Gloria Jean MORITZ and Agnes Dolan, Plaintiffs and Appellants, v. CITY OF SANTA CLARA, a municipal corporation, Defendant and Respondent.

Civ. 26194.

Decided: June 10, 1970

Frederick H. Pearson, Jr., San Jose, for appellants. Hoge, Fenton, Jones & Appel, Inc., Charles H. Brock, San Jose, for respondent.

Plaintiffs appeal from a judgment of dismissal following the granting of defendant city's motion for summary judgment. Plaintiffs were struck by a vehicle driven by one Wilson (who is not a party to the action) while they were in a crosswalk. This action was brought against the City of Santa Clara on two theories: 1) that the crosswalk was unlighted, unpatrolled, unguarded and without proper signs or warning devices; and 2) that the city and its employees knew or in the exercise of ordinary care should have known that the crosswalk was dangerous because it constituted a concealed trap.

The crosswalk runs in mid-block of a four-lane street. On one side of the street is a church and a parochial school, and on the other, a shopping center. On March 26, 1965, at about 7:20 p.m., plaintiffs proceeded from the shopping center side toward the church. Two vehicles stopped at the crosswalk, yielding the right-of-way. After plaintiffs passed in front of these, they were struck by the Wilson vehicle.
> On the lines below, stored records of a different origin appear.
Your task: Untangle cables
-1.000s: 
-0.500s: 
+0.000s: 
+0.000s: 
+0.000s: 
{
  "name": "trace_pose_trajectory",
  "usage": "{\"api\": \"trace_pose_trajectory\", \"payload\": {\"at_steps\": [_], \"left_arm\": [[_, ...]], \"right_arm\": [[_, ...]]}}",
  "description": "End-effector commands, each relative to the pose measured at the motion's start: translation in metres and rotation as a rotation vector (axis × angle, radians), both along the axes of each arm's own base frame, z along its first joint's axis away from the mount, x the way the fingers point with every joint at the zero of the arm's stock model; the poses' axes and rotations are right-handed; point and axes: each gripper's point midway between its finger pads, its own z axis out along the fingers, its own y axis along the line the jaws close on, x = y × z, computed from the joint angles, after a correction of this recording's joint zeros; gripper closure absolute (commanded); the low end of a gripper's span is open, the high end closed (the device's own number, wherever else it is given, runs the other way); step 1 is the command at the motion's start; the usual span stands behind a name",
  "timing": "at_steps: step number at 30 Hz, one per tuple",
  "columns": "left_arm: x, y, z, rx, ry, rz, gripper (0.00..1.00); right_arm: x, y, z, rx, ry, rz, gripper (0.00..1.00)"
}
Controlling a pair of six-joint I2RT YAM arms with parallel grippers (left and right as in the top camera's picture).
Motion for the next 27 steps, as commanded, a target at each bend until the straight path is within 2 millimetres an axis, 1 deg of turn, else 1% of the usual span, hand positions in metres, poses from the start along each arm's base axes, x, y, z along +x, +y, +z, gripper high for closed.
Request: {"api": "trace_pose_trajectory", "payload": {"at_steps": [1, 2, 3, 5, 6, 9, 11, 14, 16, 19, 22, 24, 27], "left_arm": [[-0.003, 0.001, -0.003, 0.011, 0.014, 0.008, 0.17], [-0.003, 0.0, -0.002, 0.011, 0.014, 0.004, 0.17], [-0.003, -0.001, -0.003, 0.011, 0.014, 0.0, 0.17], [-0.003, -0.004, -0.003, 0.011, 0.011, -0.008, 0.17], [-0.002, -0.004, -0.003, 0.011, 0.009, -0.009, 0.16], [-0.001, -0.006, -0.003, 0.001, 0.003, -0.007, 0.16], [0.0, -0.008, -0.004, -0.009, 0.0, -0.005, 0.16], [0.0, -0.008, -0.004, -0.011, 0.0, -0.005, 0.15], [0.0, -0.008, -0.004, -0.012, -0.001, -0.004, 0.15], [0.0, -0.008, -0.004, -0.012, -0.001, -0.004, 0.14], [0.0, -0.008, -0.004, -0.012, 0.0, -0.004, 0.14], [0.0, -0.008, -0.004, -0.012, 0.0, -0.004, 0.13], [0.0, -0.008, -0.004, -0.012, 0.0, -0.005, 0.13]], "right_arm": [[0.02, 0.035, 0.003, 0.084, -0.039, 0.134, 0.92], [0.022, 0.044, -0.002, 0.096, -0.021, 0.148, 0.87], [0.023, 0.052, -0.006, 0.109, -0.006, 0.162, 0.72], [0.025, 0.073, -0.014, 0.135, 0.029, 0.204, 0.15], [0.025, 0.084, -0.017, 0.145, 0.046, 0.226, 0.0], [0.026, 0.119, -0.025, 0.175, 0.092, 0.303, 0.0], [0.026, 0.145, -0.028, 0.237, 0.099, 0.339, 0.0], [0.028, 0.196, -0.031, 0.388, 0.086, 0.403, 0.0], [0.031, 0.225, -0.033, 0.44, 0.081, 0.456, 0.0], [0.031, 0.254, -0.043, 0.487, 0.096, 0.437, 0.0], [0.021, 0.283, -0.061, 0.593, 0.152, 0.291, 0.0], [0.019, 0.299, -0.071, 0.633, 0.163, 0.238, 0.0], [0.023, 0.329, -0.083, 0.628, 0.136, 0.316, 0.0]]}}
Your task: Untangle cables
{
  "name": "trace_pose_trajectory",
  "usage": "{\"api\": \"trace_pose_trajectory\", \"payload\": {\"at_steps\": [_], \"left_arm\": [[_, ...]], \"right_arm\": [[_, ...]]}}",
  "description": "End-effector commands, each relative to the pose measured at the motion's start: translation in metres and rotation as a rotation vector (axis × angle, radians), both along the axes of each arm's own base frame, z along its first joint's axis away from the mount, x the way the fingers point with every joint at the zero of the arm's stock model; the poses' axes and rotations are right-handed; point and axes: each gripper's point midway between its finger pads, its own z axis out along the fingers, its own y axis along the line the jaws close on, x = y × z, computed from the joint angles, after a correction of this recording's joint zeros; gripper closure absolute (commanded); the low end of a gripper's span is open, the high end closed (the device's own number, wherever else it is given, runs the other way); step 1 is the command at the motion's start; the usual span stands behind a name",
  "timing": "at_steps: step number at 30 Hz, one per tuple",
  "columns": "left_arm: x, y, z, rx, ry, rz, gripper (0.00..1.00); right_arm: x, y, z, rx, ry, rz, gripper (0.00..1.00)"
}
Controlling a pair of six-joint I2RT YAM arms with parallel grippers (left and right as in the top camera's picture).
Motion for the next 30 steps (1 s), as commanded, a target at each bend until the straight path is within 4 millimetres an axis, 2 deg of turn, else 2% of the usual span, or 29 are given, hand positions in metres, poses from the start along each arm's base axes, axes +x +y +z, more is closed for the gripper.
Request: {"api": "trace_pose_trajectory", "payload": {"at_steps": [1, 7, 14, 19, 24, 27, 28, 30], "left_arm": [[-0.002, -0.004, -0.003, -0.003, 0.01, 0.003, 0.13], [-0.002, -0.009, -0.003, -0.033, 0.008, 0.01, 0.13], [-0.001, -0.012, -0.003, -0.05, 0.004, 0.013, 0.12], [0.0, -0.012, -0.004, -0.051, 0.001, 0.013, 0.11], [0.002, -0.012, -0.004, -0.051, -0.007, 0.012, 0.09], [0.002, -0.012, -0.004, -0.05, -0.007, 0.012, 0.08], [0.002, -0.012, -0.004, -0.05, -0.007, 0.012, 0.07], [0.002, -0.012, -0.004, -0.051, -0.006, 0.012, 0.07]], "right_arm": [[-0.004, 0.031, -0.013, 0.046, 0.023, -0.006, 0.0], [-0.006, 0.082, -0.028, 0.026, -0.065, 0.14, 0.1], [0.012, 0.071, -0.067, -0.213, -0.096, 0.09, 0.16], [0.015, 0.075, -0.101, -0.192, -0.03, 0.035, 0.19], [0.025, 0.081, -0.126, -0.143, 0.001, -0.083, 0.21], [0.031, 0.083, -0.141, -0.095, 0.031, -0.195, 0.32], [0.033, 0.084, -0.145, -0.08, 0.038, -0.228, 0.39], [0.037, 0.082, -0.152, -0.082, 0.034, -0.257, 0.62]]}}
In the matter of maintenance of the crosswalk and the area, as distinguished from the subject of the asserted ‘trap,’ all of the evidence produced at the motion for summary jdugment shows incontrovertibly that there was no negligence on the part of the city. The quality of the illumination was shown, by a declaration of the city engineer and also by references to the depositions of the two plaintiffs. The lines of the crosswalk were 12 inches or more in width and were painted in yellow paint. There were messages in letters 8 feet in height on the approaches to the crosswalk, spelling the words ‘SLOW—SCHOOL—XING.’ There were highway signs of diamond shape, with the word ‘SCHOOL’ posted beyond the message on the surface of the street. Limit lines were painted across the traffic lanes and hash marks were painted across the crosswalk. The pattern was that used throughout the State of California and is in compliance with the requirements of Vehicle Code, section 21368. The standards conformed to or exceeded those contained in the planning manual published by the State of California, Department of Public Works, Division of Highways.

The plan or design of the crosswalk and its adjacent lighting system was approved in advance of construction by the legislative body of the city and by the city engineer. Therefore, neither the city nor its employees would be liable under the provisions of Government Code, section 830.6, if a reasonable legislative body or a reasonable public employee could have approved the plan or design.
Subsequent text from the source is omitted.